眠気眼をこすり、昨日までの疲れを全く見せていないリリアーヌを見て、多少の安堵を抱く。
「はー……あ、リリィ、今日は行くところがある」
「急にどうしたの?」
「大事な話だ」
ユーリはふと顔に真剣さをのせて、リリアーヌに言った。
その雰囲気の変化にリリアーヌも気付いたのか、姿勢を正してまっすぐにユーリの眼を見返した。

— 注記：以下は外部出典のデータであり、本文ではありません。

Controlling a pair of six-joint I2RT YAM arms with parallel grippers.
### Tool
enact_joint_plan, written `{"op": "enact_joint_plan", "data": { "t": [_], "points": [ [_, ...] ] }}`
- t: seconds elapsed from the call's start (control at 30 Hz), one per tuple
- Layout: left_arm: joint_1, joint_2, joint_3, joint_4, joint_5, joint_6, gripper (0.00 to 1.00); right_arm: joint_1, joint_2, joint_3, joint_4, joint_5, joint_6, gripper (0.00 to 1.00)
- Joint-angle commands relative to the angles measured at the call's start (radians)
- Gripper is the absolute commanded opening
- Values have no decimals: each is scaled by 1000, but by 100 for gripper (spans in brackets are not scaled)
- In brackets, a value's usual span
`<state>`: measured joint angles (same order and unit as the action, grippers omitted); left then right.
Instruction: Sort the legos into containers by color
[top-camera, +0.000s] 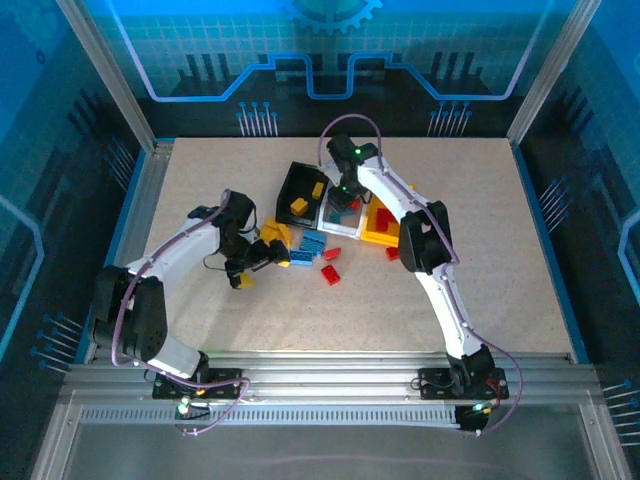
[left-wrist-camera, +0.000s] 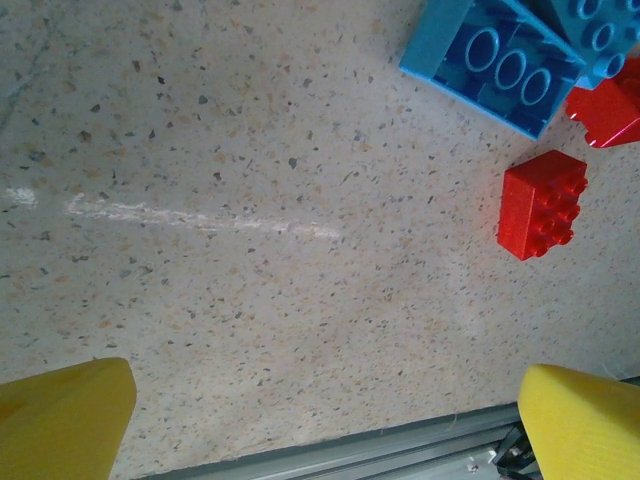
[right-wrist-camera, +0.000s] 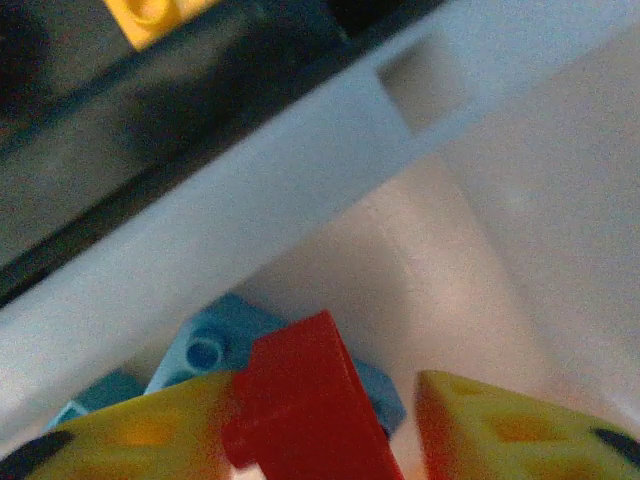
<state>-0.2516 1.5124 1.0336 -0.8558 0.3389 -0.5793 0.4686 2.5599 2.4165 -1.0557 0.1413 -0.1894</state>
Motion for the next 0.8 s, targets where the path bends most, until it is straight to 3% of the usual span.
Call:
{"op": "enact_joint_plan", "data": {
  "t": [0.0,0.1,0.3,0.6,0.77],
  "points": [
    [9,-4,5,-29,27,23,99,12,25,29,-27,-5,-6,39],
    [12,-8,-11,-21,27,22,99,14,-6,26,-23,6,18,27],
    [12,-18,-45,18,42,1,99,25,-111,-1,10,29,39,18],
    [12,-31,-27,22,29,17,99,-13,-320,-116,24,-48,207,16],
    [15,-20,3,11,4,41,99,-82,-431,-247,1,4,294,18]
  ]
}}
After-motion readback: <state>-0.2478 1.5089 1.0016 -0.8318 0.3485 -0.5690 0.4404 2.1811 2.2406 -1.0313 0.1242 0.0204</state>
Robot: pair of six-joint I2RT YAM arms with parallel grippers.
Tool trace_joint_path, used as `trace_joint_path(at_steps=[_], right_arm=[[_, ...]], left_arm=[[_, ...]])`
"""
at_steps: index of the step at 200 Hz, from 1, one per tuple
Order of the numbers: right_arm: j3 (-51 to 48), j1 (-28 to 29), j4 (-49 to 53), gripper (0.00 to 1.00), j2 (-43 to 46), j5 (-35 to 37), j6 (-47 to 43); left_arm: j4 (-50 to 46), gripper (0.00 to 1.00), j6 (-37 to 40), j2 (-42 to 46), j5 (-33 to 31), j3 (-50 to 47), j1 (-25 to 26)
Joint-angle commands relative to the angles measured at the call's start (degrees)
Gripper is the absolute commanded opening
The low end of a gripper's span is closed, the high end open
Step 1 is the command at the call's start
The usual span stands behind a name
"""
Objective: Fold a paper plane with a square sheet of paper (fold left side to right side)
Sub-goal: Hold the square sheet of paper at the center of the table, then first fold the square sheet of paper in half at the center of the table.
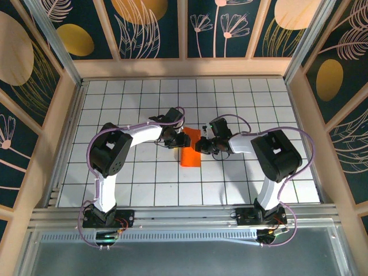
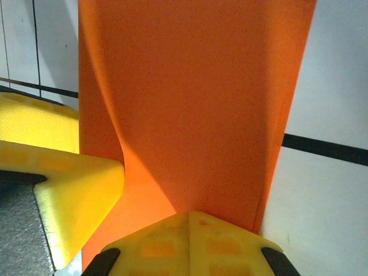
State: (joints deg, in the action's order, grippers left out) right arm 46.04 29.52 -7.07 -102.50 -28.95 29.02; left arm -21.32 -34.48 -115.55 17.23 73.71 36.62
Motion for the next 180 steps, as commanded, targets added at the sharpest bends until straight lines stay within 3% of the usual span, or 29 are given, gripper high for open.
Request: trace_joint_path(at_steps=[1, 69, 124, 156, 180], right_arm=[[0.2, 0.5, 3.0, 0.00, -1.3, 3.7, -0.6], [-1.2, 0.5, 4.4, 0.00, -3.2, 6.0, -0.8], [-1.5, 0.5, 5.0, 0.00, -3.7, 6.7, -1.2], [-1.7, 0.5, 4.7, 0.00, -4.0, 6.6, -1.3], [-1.9, 0.5, 4.6, 0.00, -4.1, 6.7, -1.4]], left_arm=[[5.1, 0.49, 1.1, -6.8, -5.2, -3.3, 1.4], [6.2, 0.57, -0.6, 2.4, -11.0, -4.7, 1.1], [10.7, 0.62, -0.9, 12.2, -10.3, -8.0, -0.2], [17.9, 0.52, 0.0, 16.6, -5.7, -11.5, -0.2], [22.6, 0.32, 0.3, 15.4, 3.2, -12.7, -0.2]])
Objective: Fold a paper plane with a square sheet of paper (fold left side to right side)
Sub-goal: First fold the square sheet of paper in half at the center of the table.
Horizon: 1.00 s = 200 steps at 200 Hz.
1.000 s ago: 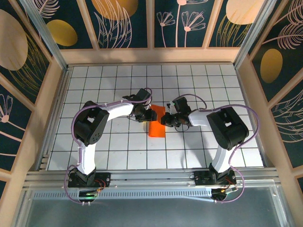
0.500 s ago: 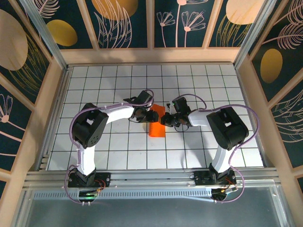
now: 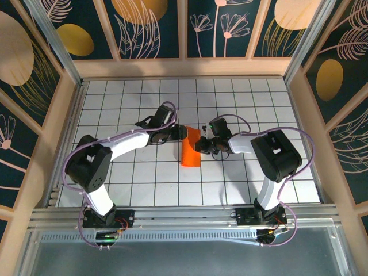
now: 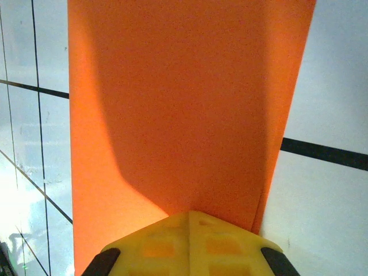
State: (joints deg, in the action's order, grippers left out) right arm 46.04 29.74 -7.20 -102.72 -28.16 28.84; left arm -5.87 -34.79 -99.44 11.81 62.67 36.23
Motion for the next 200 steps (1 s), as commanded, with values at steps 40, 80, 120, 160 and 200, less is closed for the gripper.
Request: trace_joint_path(at_steps=[40, 80, 120, 160, 200], right_arm=[[-1.9, 0.3, 5.1, 0.00, -3.8, 6.1, -1.6], [-2.0, 0.3, 5.4, 0.00, -4.1, 6.1, -1.7], [-2.3, 0.2, 6.0, 0.00, -4.2, 6.6, -1.9], [-2.4, -0.1, 6.8, 0.00, -4.1, 7.0, -2.5], [-2.3, -0.4, 7.2, 0.00, -4.1, 6.9, -3.0]], left_arm=[[12.5, 0.08, -0.9, -4.9, 14.3, -3.5, 0.2], [14.6, 0.04, -1.2, -8.4, 14.1, -4.6, 0.2], [16.0, 0.03, -1.3, -9.5, 11.7, -6.5, 0.2], [15.9, 0.02, -0.9, -10.3, 10.0, -8.2, 0.1], [16.8, 0.01, -1.6, -10.9, 9.9, -9.9, -0.5]])
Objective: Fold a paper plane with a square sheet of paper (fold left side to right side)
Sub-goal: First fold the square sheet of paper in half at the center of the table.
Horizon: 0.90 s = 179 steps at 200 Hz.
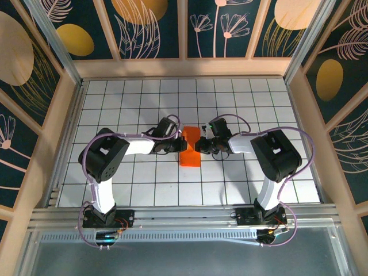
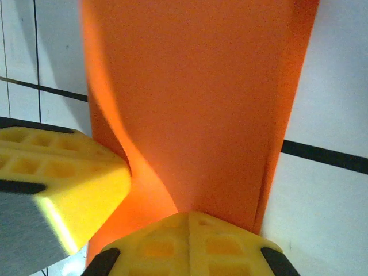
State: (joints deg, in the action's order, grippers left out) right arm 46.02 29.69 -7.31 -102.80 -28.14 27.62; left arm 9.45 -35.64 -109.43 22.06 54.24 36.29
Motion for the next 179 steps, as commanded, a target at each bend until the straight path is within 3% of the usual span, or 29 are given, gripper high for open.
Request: trace_joint_path(at_steps=[1, 86, 133, 158, 179], right_arm=[[-2.2, -0.3, 7.4, 0.00, -4.1, 6.9, -1.8], [-2.7, -0.7, 7.9, 0.00, -3.2, 6.3, -2.2], [-2.4, -0.8, 8.0, 0.00, -2.8, 6.1, -2.1], [-2.4, -0.8, 8.0, 0.00, -3.0, 6.1, -2.1], [-2.6, -0.8, 7.9, 0.00, -3.0, 6.2, -2.0]], left_arm=[[1.6, 0.01, -0.7, -0.9, -0.4, -1.6, -0.6], [1.2, 0.00, 0.9, 4.2, -1.7, -8.6, -6.1], [3.8, 0.00, 2.2, 10.9, 2.0, -9.2, -5.7], [7.1, 0.00, 0.3, 10.4, 6.7, -7.8, -4.1], [6.1, 0.00, 0.4, 7.6, 7.1, -4.6, -1.6]])
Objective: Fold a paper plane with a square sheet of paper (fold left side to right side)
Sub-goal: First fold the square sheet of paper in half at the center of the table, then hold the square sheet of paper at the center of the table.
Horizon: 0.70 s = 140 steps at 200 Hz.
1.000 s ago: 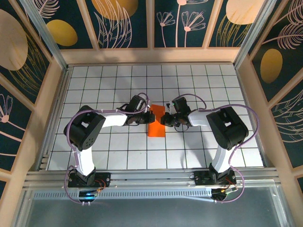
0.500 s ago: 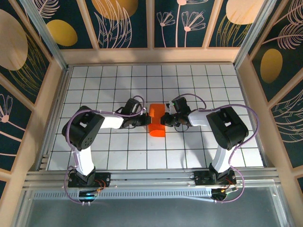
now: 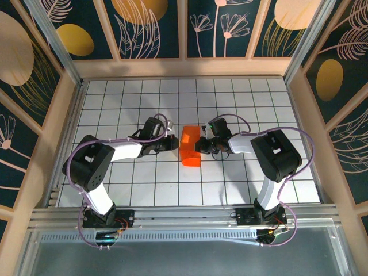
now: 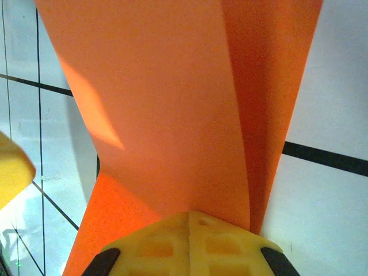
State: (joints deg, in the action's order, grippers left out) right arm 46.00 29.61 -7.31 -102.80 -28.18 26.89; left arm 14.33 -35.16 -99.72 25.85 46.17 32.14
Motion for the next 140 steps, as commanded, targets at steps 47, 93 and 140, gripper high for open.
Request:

「今日、マズール王城に行く。昨日『ベルマールさん』に会ったんだ」
リリアーヌはその言葉を聞くと、一層表情を硬くした。しかし、すぐに切り替えたのか、幼いながらも悪戯気な表情で言葉を紡ぐ。
「生きてたんだ、あの『変態』……」
死んでれば良かったのに、と小さな声で彼女が呟いたのをユーリは確かに聞いた。
「相変わらずリリィはベルマールさんが嫌いだな」
「だってあいつ嬉しそうな顔して私をいじめるんだもん!」
リリアーヌが抗議染みた声をあげる。
「まあ……確かに。ベルマールさんはちょっかいを出すのが好きだからな…… リリィはいじめられっぱなしだったっけ?」
「ホントに! やり返しても全部避けるし!! かすりさえしないんだよ!? 無駄に反射神経優れてるのってずるいよね……!!」
「はは、もう少しすればまたその感覚を味わえるよ」
ユーリはそういって、「むあああ!」とベッドの上を転げまわるリリアーヌを横目に、身支度を整え始めた。